> Work instruction:
Only one stretch of the data is wanted: the line containing "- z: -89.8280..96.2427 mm", the line containing "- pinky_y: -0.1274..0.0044", and every line between them, copied exactly.

> Dataset excerpt:
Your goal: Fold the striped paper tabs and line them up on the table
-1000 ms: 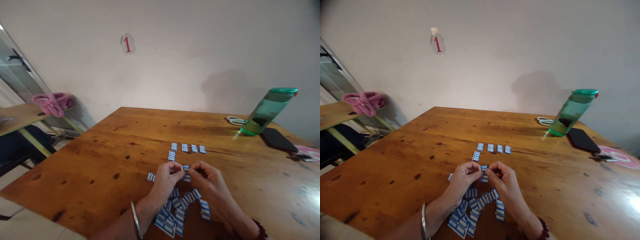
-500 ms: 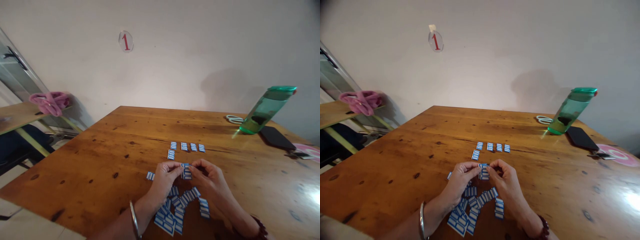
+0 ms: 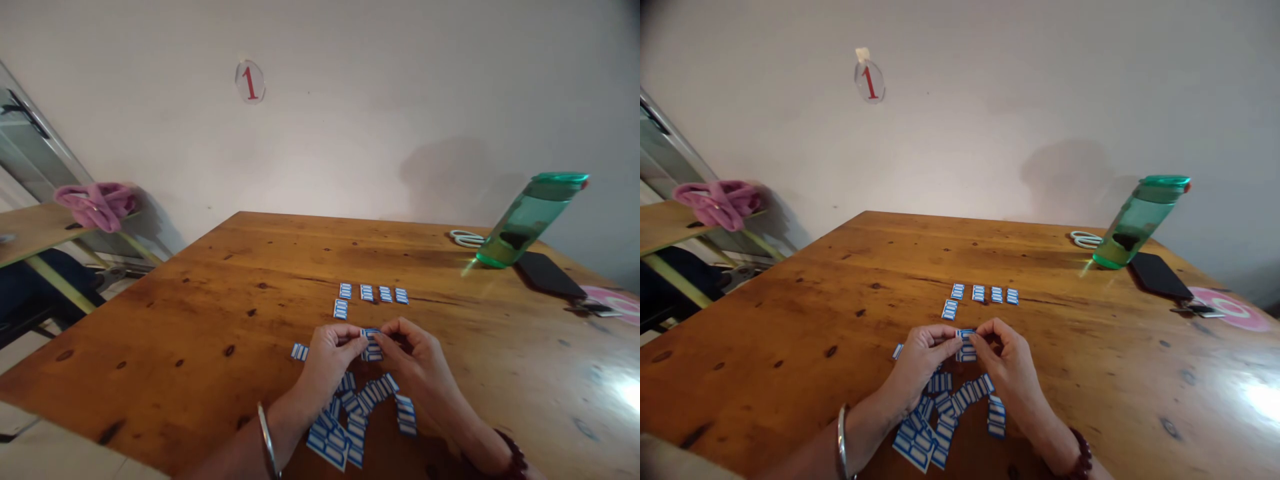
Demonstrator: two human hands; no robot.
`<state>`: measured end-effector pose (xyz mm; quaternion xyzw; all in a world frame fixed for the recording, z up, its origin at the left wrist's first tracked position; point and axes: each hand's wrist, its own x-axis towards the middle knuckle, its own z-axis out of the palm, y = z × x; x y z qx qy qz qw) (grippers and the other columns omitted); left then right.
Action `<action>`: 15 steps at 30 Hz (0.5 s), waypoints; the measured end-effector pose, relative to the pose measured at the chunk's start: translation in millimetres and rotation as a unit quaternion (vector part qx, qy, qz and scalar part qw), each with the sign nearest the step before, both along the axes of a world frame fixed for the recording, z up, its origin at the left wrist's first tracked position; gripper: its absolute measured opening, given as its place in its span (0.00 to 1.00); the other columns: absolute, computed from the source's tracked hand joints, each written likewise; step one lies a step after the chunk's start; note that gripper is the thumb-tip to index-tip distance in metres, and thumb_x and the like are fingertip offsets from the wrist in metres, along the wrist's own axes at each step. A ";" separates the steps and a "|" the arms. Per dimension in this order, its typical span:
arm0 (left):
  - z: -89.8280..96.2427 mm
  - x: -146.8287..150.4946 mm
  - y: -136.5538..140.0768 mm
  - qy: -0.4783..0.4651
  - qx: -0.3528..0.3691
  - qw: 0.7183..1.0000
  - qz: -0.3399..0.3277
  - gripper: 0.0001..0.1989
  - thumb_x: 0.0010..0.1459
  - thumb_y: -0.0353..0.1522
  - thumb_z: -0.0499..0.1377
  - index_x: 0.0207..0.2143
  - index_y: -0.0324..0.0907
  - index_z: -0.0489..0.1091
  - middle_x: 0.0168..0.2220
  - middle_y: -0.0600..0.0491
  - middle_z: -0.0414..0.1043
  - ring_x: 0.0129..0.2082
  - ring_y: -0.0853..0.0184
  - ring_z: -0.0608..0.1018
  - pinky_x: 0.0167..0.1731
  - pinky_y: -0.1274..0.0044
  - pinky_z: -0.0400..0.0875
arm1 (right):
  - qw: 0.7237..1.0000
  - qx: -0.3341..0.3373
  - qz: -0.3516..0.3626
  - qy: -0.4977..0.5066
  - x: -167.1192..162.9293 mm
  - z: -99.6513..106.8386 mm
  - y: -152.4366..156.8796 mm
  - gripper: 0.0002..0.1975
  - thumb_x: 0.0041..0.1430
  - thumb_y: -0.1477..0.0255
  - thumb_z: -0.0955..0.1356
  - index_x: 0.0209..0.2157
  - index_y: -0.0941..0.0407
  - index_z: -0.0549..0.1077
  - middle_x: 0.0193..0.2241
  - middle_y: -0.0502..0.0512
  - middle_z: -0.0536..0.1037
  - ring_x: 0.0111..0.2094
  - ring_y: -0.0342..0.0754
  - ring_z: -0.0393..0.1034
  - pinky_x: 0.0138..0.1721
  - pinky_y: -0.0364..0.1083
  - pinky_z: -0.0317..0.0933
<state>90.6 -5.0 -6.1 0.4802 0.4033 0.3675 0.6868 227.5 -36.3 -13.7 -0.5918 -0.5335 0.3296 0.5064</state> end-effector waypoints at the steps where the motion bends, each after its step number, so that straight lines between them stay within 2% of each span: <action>1: -0.5 0.3 0.5 0.001 0.001 1.000 0.001 0.11 0.41 0.38 0.64 0.24 0.38 0.74 0.21 0.54 0.71 0.21 0.70 0.70 0.25 0.77 0.67 | 1.000 0.002 0.000 0.000 0.0 -0.6 -0.3 0.12 0.49 0.62 0.66 0.21 0.55 0.66 0.17 0.47 0.65 0.19 0.41 0.56 0.19 0.41 0.52; 15: 0.0 -0.2 -0.6 -0.009 0.000 1.000 -0.006 0.09 0.40 0.35 0.64 0.24 0.38 0.73 0.22 0.54 0.71 0.22 0.69 0.71 0.25 0.77 0.69 | 1.000 -0.004 -0.004 0.006 -1.8 -5.1 -0.6 0.12 0.51 0.62 0.66 0.22 0.56 0.65 0.18 0.46 0.65 0.19 0.40 0.57 0.20 0.40 0.53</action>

> Result for this task:
  - z: -89.8280..96.2427 mm
  - x: -146.8287..150.4946 mm
  - y: -136.5538..140.0768 mm
  - qy: -0.4783..0.4651
  - qx: -0.3528..0.3691
  - qw: 0.7183..1.0000
  - qz: -0.3399..0.3277
  - gripper: 0.0001..0.1989
  - thumb_x: 0.0010..0.1459
  - thumb_y: -0.0353..0.1522
  - thumb_z: -0.0499..0.1377
  - index_x: 0.0207..0.2143
  - index_y: -0.0324..0.0907
  - index_z: -0.0489..0.1091
  - middle_x: 0.0168..0.2220
  - middle_y: -0.0600..0.0491
  - middle_z: -0.0414..0.1043
  - ring_x: 0.0129..0.2082
  - ring_y: -0.0853..0.0184
  - ring_z: -0.0608..0.1018
  - pinky_x: 0.0167..0.1731
  - pinky_y: -0.1274..0.0044

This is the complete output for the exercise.